Salgınla mücadele için alınan tedbirler kapsamında camilerin kapalı olması ve sokağa çıkma kısıtlaması nedeniyle bayram sabahı camilerde ilk defa bayram namazı kılınamayacak.
‘Bayramı kısıtlamalarla yaşayacağız’
Sayar, salgın nedeniyle camilerde Cuma ve teravih namazlarının kılınamadığını hatırlatarak, “Şimdi bayrama geliyoruz. Bayram neşe ve sevinç günüdür. Bayramlar hakikaten hem dini hayatımızda hem toplumsal hayatımızda çok önemli yeri olan, paylaşmanın, bölüşmenin, sevginin, kardeşliğin, dayanışmanın yaşandığı, dostların birbirleriyle görüştüğü, dargınların barıştığı çok önemli zaman dilimleri. Bunları yine yaşamaya çalışacağız; ama bazı kısıtlamalarla yaşayacağız” dedi.
‘Bir araya gelmekten kaçınalım’
İslam dininin insan hayatını ve insan sağlığını her şeyin önüne koyduğunu vurgulayan Sayar, “Bilim insanları bu salgının bir an önce ortadan kalkması için uyulması gereken temel kuralları söylüyorlar. Maske takmak, sosyal mesafeyi korumak, hijyenik şartlara dikkat etmek. Bunlar aynı şekilde dinimizin de emirleridir. Bayramda evvela bunlara dikkat etmeliyiz. Bayramlaşmalar, sıla-i rahim çok önemlidir; ama mümkünse bu yıl bunları uzaktan telefonla veya başka vasıtalarla dostlarımızı, yakınlarımızı, büyüklerimizi böyle ziyaret edelim. Komşularımızla hakeza aynı şekilde. Bayramı böyle geçirmeye çalışalım. Yani bayramda bir araya gelmek, ziyafet vermek, hakikaten bunlardan kaçınalım. Hazreti Peygamber bir Müslümanı tarif ederken ‘diğer insanların elinden, dilinden emniyette olduğu insandır’ der. Buna dikkat etmeliyiz” diye konuştu.
‘Fiili uygulama cemaatle kılınmasıdır’
Din İşleri Yüksek Kurulu’nun bayram namazı ile ilgili görüşünü de açıklayan Zeki Sayar, Hz. Peygamberin uygulamasına bakıldığında bayram namazına çok önem verdiğini anlatarak, “Peygamber Efendimiz bayramda çocukların, gençlerin, hanımların bayram namazına iştirakini istemiş ve bunu temin etmiş ve bayram namazları daha çok sahrada ‘namazgah’ dediğimiz yerlerde kılınmış, Hazreti Peygamber’den bugüne de fiili uygulama bayram namazlarının Cuma namazlarında olduğu gibi hep cemaatle kılınmasıdır” dedi.
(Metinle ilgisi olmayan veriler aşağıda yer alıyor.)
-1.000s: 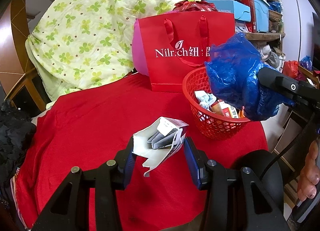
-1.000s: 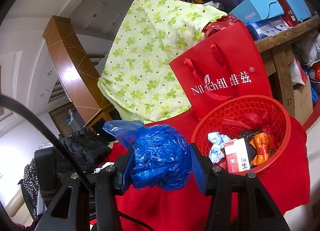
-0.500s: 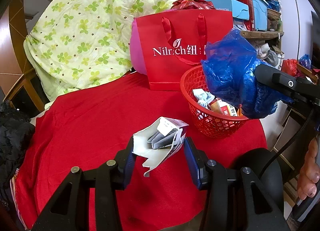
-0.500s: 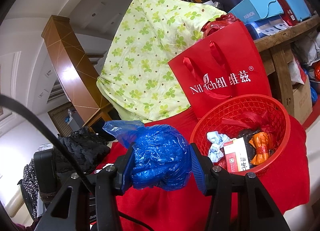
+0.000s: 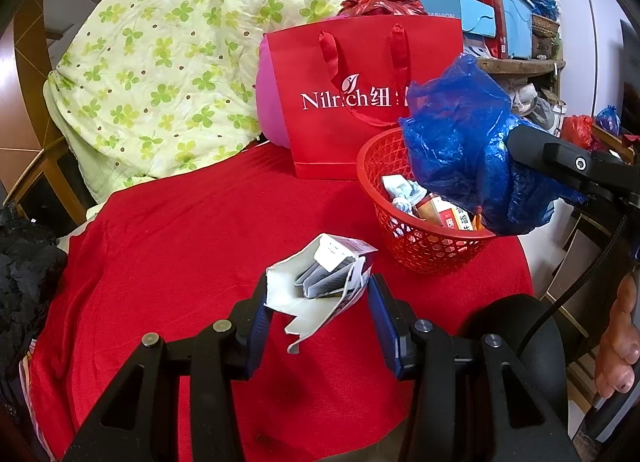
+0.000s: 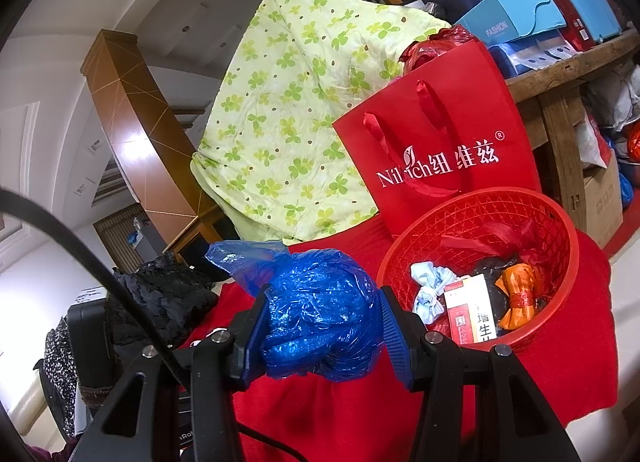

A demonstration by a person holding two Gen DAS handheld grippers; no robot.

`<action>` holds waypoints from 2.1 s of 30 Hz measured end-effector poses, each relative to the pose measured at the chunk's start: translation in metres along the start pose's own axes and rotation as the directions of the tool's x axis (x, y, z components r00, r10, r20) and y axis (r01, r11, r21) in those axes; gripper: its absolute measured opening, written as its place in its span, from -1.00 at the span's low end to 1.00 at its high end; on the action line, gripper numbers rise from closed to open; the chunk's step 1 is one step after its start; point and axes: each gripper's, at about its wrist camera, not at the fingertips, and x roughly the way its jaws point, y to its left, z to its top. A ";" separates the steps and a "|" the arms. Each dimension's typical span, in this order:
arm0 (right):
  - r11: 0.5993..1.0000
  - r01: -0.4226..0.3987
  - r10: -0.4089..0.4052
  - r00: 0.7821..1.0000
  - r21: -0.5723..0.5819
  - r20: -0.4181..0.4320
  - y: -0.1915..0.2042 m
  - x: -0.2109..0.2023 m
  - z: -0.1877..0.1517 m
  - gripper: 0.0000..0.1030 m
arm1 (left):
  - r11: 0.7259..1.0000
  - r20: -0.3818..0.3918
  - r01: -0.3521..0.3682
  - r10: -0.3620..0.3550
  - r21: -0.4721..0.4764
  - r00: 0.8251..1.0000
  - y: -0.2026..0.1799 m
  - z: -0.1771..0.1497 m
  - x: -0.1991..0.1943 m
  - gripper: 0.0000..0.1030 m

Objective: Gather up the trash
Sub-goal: 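Carry the white tube with the left gripper while the right carries the blue bag toward the red mesh basket, then open the left gripper over the basket while the right releases the blue bag into it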

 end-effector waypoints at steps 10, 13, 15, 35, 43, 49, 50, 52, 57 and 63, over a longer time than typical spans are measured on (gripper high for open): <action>1.000 0.017 -0.017 1.000 0.014 0.011 -0.005 -0.007 0.000 0.05 | 1.000 0.001 0.004 -0.004 0.013 1.000 -0.003 0.001 0.002 -0.05; 1.000 0.022 -0.022 1.000 0.018 0.014 -0.007 -0.009 0.001 0.05 | 1.000 0.003 0.005 -0.005 0.019 1.000 -0.005 0.003 0.002 -0.05; 0.999 0.027 -0.027 0.999 0.020 0.018 -0.009 -0.011 0.002 0.05 | 1.000 0.006 0.004 -0.004 0.028 1.000 -0.007 0.004 0.002 -0.05; 0.995 0.068 -0.072 0.996 0.074 0.051 -0.038 -0.026 0.009 0.05 | 0.996 0.020 0.015 -0.016 0.085 1.000 -0.029 0.017 0.006 -0.05; 0.992 0.079 -0.085 0.995 0.101 0.055 -0.048 -0.030 0.011 0.05 | 0.994 0.026 0.025 -0.028 0.102 0.999 -0.035 0.023 0.008 -0.05; 0.988 0.106 -0.114 0.991 0.113 0.073 -0.058 -0.038 0.016 0.05 | 0.995 0.057 0.044 -0.049 0.095 0.997 -0.035 0.040 0.008 -0.05; 0.987 0.111 -0.120 0.990 0.116 0.076 -0.060 -0.039 0.017 0.05 | 0.994 0.062 0.048 -0.054 0.093 0.997 -0.035 0.043 0.008 -0.05; 0.985 0.123 -0.134 0.988 0.124 0.081 -0.065 -0.041 0.019 0.05 | 0.994 0.083 0.059 -0.066 0.089 0.994 -0.036 0.049 0.009 -0.05; 0.980 0.142 -0.155 0.984 0.140 0.092 -0.077 -0.042 0.027 0.05 | 0.992 0.098 0.099 -0.107 0.081 0.989 -0.039 0.061 0.019 -0.05; 0.971 0.176 -0.192 0.977 0.160 0.090 -0.096 -0.031 0.039 0.05 | 0.986 0.074 0.160 -0.163 0.043 0.984 -0.042 0.074 0.046 -0.05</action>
‘Bayram namazı yerine duha namazı’
Hanefi mezhebine göre Cuma namazında aranan şartların bayram namazı için de söz konusu olduğuna işaret eden Sayar, “Yani Hanefi mezhebinde bayram namazı vaciptir, mutlaka cemaatle camide kılınması gerekir. Bu mezhebe göre insanların evlerinde tek başına veya bir araya gelerek cemaatle bayram namazı kılmaları uygun değildir. Dolayısıyla Müslüman kardeşlerimize tavsiyemiz bayram günü erkenden kalkmalarıdır. Sabah namazından sonra Kur’an-ı Kerim okuyarak, tekbir, tehlil getirerek, zikir fikir yaparak beklerler. Sonra bizim kerahat vakti dediğimiz yani bayram namazının kılınma vakti gelince evlerinde 2 rekat veya 4 rekat Allah rızası için ‘duha namazı’ kılarlar. ‘Kuşluk duha namazı’ zaten her zaman kılınan bir namazdır, yani nafile namazlardan birisidir. Onu kılabilirler, dua ederler, bunu tavsiye ediyoruz. Böylece bayramı ihya etmiş olurlar” diye konuştu.